I don't know.  What is it that really matters to all of us?  We're all the same species, the same assemblage of cells, with the same unarguable needs for food, water and shelter.  The trouble is that after that it gets more complicated.  Sex is the other big drive, of course, the one after the absolute necessities.  You'd think we all need love, in some form, too, but maybe some people can get along without it.  We are individuals, but we need to co-operate.  We have family and friends, allies or at least accomplices.  We always think we are right, and — search as I have — there is no evil under the sun that somebody somewhere won't argue is actually a good, no idiocy that hasn't got its perfectly serious defenders, and no tyrant, past or present — no matter how bloody — without some bunch of zealot schmucks to defend him or his reputation till the last breath in their bodies — or preferably somebody else's.

So.  Why am I doing this?  Because it seems like the right thing to do.  How do I know it is?  I don't.  But at least I don't have to tell lies to myself to justify what it is I am doing; I don't have to think, Well, they're not really humans, or, They'll thank me later, or, It's us or them, or, My country right or wrong, or, History will vindicate me.  None of that sanctimonious bullshit.

I'm doing what I'm doing because I think good will come of it in the long run, and that almost nothing bad will come of it in the short run anyway, so even if I'm wrong maybe I can change my mind.  Though I doubt I will.  Either way, nobody's going to die.  Nobody is going to suffer.  Maybe I'll live to regret it, and it's possible some others will too, but even then I'll try to take as much of the hardship on myself, what little of it — I hope — there may be.

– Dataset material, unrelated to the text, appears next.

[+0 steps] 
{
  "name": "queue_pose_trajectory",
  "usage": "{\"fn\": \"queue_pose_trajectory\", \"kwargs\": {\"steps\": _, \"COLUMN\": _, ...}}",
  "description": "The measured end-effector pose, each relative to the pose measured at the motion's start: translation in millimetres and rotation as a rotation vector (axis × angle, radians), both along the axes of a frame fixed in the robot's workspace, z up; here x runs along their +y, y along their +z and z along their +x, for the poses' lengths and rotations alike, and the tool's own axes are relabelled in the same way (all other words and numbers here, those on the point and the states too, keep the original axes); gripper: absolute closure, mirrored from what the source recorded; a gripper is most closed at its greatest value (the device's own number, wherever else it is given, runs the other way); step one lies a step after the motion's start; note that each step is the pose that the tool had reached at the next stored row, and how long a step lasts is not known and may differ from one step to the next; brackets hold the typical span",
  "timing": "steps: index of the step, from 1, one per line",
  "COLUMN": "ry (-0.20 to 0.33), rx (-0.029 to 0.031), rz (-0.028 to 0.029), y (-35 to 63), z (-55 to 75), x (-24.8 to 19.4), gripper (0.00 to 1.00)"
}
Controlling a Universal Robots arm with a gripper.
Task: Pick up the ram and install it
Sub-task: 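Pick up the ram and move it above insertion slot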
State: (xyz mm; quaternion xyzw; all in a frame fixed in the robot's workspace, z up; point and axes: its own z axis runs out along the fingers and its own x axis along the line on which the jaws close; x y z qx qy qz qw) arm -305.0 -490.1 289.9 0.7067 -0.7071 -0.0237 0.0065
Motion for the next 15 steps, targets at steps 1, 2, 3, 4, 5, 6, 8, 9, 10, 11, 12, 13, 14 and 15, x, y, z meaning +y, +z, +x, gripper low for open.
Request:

This makes it all sound far too selfless.  Actually there's a lot of self in this.  All the same, part of me is recoiling in horror at all this.  Part of me is thinking, You're going to do WHAT? What is this shit?  Because in one way of looking at it, this is just another example of the same old sad self-sacrificial martyrdom crap I've lamented in my gender throughout my life.  We have spent so many generations thinking of others, thinking of our families and thinking of our men, when all they do in return is think of themselves.  Just in the last few generations, finally able to control our own fertility, have we been able to act more like men and contribute more with our brains than our bodies.  I loved feeling that I was helping to make a case for my half of the species being worth more recognition than that due to a womb alone.  And yet here I am going back on all that, or seeming to.

But what do we really want?  Freedom, I guess.  And I demand the freedom to do what seems right to me from first principles, and not the freedom always to behave selfishly, or always to do what a man would do in the circumstances, or always to do the opposite.